[INPUT RECORDS — start]

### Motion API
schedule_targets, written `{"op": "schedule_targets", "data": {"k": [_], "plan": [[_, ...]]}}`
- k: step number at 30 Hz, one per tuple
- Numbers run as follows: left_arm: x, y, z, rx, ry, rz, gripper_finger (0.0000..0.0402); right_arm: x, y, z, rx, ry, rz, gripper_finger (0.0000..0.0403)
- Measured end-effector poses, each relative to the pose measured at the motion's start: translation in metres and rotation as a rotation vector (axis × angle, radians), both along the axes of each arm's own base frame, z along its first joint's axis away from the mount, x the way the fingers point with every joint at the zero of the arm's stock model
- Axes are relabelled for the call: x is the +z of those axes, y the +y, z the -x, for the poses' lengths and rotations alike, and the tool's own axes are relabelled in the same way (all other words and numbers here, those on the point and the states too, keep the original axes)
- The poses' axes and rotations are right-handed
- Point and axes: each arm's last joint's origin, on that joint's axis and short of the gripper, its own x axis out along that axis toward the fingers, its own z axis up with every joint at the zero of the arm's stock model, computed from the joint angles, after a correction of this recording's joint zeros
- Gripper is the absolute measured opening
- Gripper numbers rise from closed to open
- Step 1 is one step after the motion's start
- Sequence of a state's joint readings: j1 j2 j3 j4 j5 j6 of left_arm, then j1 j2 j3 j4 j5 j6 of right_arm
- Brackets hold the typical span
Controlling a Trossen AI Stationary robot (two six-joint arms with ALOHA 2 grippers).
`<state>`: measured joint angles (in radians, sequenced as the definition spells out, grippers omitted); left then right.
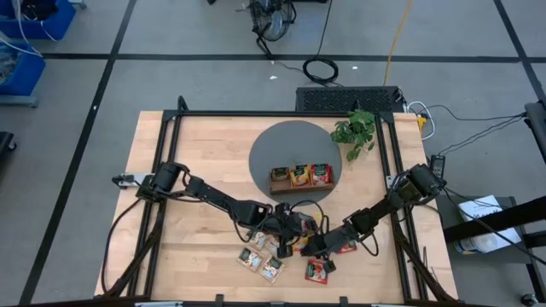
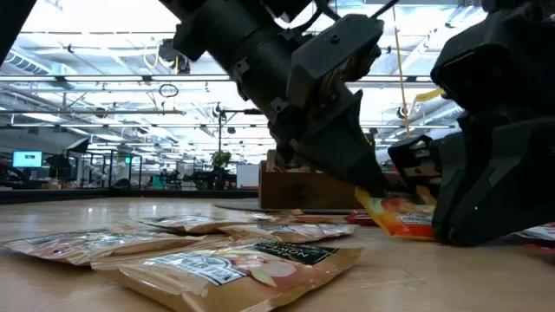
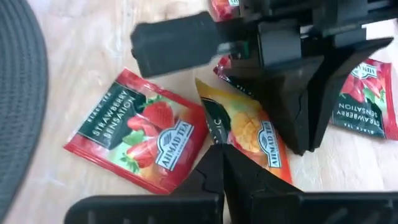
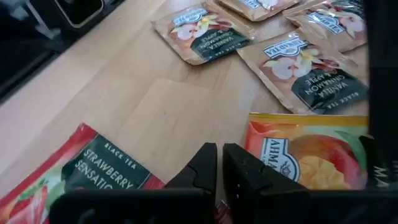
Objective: Pick & Place Tea
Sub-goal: Put the orange tea bag into the middle section of the wooden organizer
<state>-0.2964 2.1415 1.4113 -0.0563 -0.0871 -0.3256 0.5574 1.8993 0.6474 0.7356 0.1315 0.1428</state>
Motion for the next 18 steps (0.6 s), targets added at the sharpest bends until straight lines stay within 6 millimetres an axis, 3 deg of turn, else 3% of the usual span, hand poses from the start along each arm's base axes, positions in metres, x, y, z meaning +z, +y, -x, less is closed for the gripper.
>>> {"op": "schedule_targets", "data": {"k": [3,8,13,18], "plan": [[0.01,-0.005,-0.003,0.001,0.015,-0.041,0.0004,0.012,0.007,0.004,0.037,-0.039,0.01,0.005],[0.029,-0.017,-0.006,0.011,0.012,-0.149,0.0004,0.055,0.022,0.015,0.106,-0.165,-0.052,0.0117],[0.044,-0.034,-0.005,0.012,-0.023,-0.213,0.0004,0.088,0.029,0.039,0.028,-0.212,0.029,0.0176],[0.049,-0.051,0.001,0.028,-0.052,-0.273,0.0003,0.09,0.024,0.056,-0.12,-0.165,0.156,0.0195]]}}
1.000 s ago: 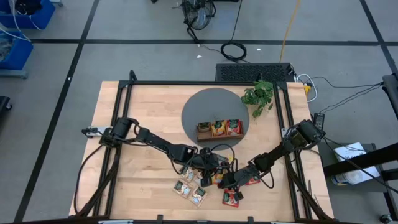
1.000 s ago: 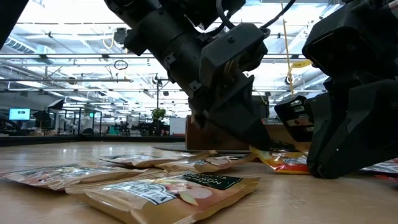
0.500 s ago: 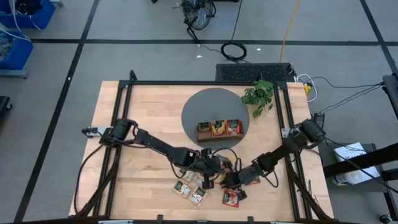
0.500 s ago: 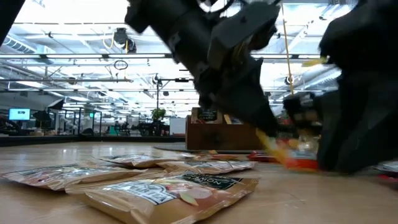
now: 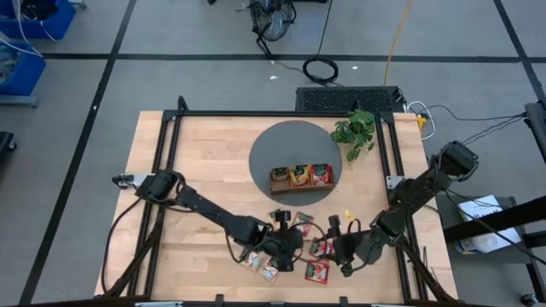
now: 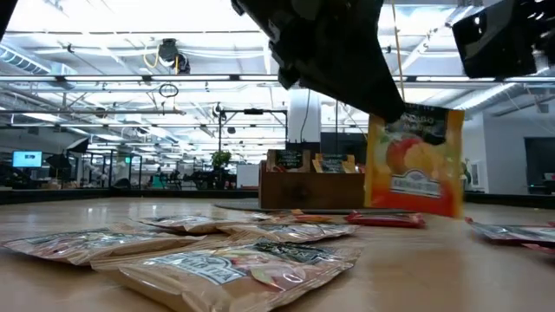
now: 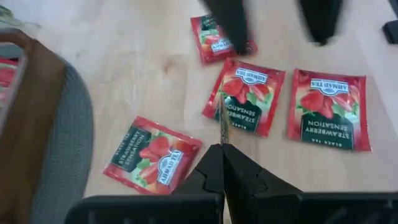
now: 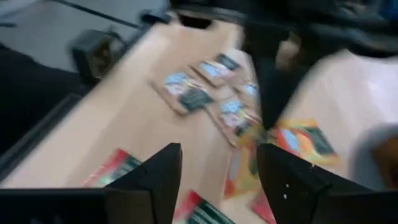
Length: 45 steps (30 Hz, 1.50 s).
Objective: Pick & Place Tea
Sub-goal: Put the orange tea bag into the middle section of the wooden organizer
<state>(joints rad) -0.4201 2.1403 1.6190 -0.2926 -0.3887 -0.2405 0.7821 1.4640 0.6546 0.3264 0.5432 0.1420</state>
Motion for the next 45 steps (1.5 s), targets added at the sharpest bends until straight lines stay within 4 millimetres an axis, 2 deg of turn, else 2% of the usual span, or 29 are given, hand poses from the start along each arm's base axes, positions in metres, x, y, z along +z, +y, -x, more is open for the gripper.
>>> {"op": "schedule_targets", "data": {"k": [5,17,23,32,38,45], "plan": [[0.003,-0.008,0.002,0.017,-0.03,-0.024,0.0002,-0.005,-0.002,-0.002,-0.03,0.021,-0.006,0.0196],[0.002,-0.007,0.002,0.032,-0.033,-0.009,0.0002,-0.01,-0.022,-0.021,-0.129,0.031,0.0,0.0192],[0.002,-0.007,0.002,0.031,-0.032,-0.009,0.0002,-0.011,-0.028,-0.026,-0.099,0.066,-0.034,0.0141],[0.002,-0.007,0.002,0.032,-0.032,-0.008,0.0004,-0.012,-0.028,-0.025,-0.066,0.085,-0.015,0.0011],[0.002,-0.007,0.002,0.031,-0.031,-0.011,0.0009,-0.014,-0.032,-0.026,-0.078,0.099,-0.006,0.0002],[0.002,-0.008,0.002,-0.019,-0.025,-0.063,0.0056,-0.014,-0.032,-0.026,-0.082,0.105,-0.001,0.0001]]}}
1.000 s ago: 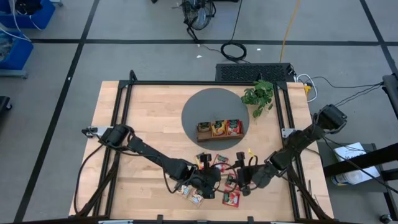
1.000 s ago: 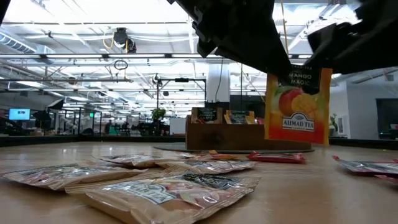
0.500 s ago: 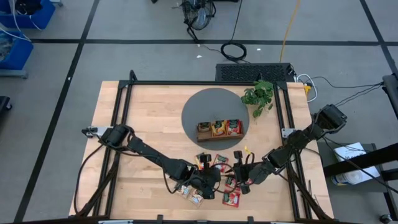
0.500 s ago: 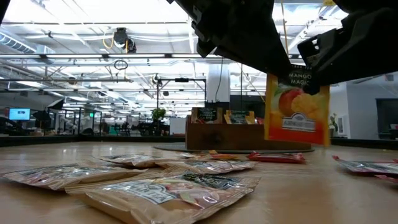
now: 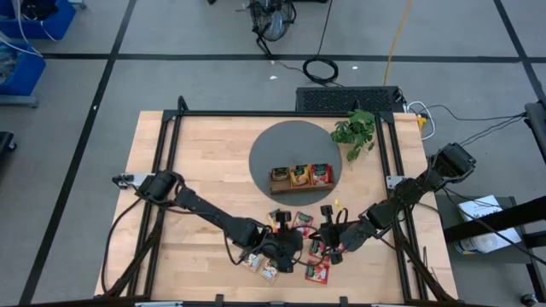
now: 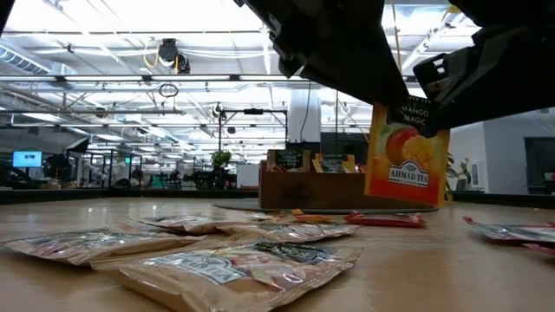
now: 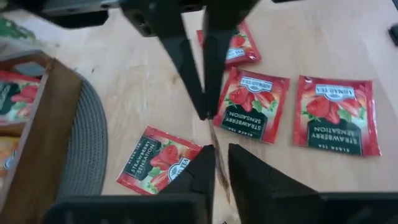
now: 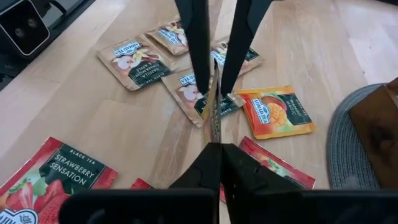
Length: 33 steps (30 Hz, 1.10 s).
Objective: Pick & Place Tea
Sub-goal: Put the orange tea bag into the middle section of the wooden organizer
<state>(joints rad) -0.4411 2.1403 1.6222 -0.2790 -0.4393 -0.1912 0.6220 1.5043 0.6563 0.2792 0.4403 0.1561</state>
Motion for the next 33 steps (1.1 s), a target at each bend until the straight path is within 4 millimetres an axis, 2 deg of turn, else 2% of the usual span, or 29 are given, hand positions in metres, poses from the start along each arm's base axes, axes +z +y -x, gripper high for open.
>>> {"op": "schedule_targets", "data": {"k": [6,10,16,20,25,29,33], "plan": [[0.003,-0.006,0.005,-0.025,0.007,-0.013,0.012,0.0,0.0,0.0,0.001,0.001,0.003,0.0],[0.017,-0.006,0.012,-0.036,0.014,-0.017,0.0156,-0.001,0.0,0.001,0.001,0.009,0.009,0.0],[0.039,-0.007,0.046,0.034,0.175,0.059,0.0171,-0.003,-0.001,0.002,-0.007,0.029,0.01,0.0],[0.038,-0.026,0.065,0.067,0.17,0.041,0.0158,-0.003,-0.002,0.002,-0.009,0.037,0.013,0.0],[0.018,-0.053,0.082,0.024,0.066,0.01,0.0129,-0.001,-0.007,-0.001,0.006,0.051,-0.022,0.0],[-0.008,-0.061,0.09,-0.031,-0.022,0.039,0.0089,0.009,-0.02,-0.006,0.036,0.054,-0.096,0.0],[-0.029,-0.056,0.094,-0.052,-0.116,0.082,0.0034,0.023,-0.041,-0.011,0.011,0.036,-0.108,0.0]]}}
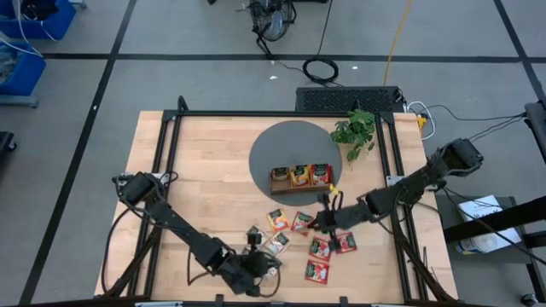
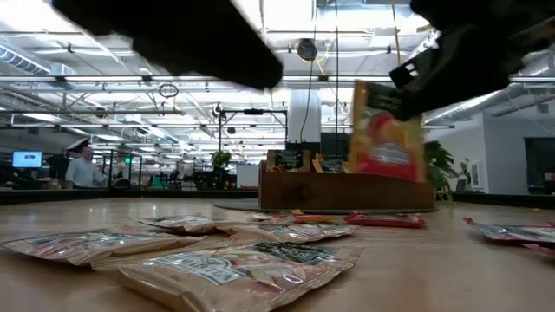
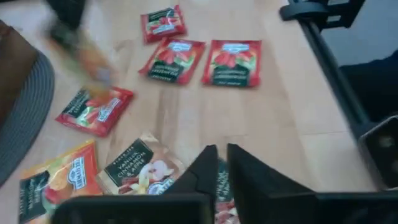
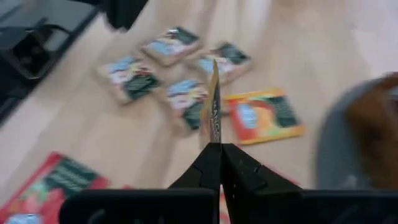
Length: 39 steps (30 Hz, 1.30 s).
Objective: Pick & Place Tea
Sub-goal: Put the orange tea bag into the middle section of the wooden organizer
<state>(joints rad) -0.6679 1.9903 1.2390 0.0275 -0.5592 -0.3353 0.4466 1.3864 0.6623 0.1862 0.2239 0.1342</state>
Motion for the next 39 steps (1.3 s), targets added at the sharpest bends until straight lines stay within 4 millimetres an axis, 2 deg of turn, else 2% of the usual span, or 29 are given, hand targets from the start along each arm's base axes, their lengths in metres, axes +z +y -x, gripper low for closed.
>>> {"op": "schedule_targets", "data": {"k": [2,4,9,14,18,22,33,39], "plan": [[-0.008,0.007,0.0,0.0,-0.036,0.004,0.0011,0.009,-0.014,-0.002,-0.024,0.02,0.02,0.0],[-0.013,0.014,-0.002,0.004,-0.063,0.01,0.0007,0.022,-0.029,-0.003,-0.061,0.04,0.051,0.0],[-0.017,0.021,-0.003,0.014,-0.049,0.016,0.0037,0.052,-0.068,-0.009,-0.142,0.103,0.157,0.0],[-0.017,0.021,-0.003,0.007,-0.051,0.019,0.0056,0.062,-0.108,-0.014,-0.126,0.146,0.205,0.0],[-0.017,0.019,-0.003,-0.028,-0.037,0.036,0.0055,0.059,-0.133,-0.012,-0.115,0.177,0.164,0.0],[-0.017,0.019,-0.003,-0.044,-0.033,0.03,0.0044,0.052,-0.148,-0.014,-0.116,0.2,0.128,0.0],[-0.018,0.019,-0.002,-0.044,-0.014,0.018,0.0008,0.008,-0.16,-0.038,-0.139,0.322,0.163,0.0],[-0.019,0.02,-0.001,-0.044,-0.009,0.015,0.0013,0.002,-0.164,-0.039,-0.227,0.354,0.236,0.0]]}}
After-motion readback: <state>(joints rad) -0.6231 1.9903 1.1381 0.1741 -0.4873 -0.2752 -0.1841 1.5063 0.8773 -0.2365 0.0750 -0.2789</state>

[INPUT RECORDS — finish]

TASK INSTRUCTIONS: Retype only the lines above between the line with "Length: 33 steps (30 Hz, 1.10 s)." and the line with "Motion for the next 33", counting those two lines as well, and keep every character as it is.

THE ANSWER:
Length: 33 steps (30 Hz, 1.10 s).
Objective: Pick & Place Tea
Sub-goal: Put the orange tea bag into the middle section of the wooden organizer
<state>(joints rad) -0.4411 2.1403 1.6222 -0.2790 -0.4393 -0.1912 0.6220 1.5043 0.6563 0.2792 0.4403 0.1561</state>
Motion for the next 33 steps (1.1 s), a target at each bend until the straight path is within 4 millimetres an axis, 2 deg of turn, else 2% of the usual span, or 29 are given, hand positions in metres, poses from the start along each arm's base axes, axes +z +y -x, gripper high for open.

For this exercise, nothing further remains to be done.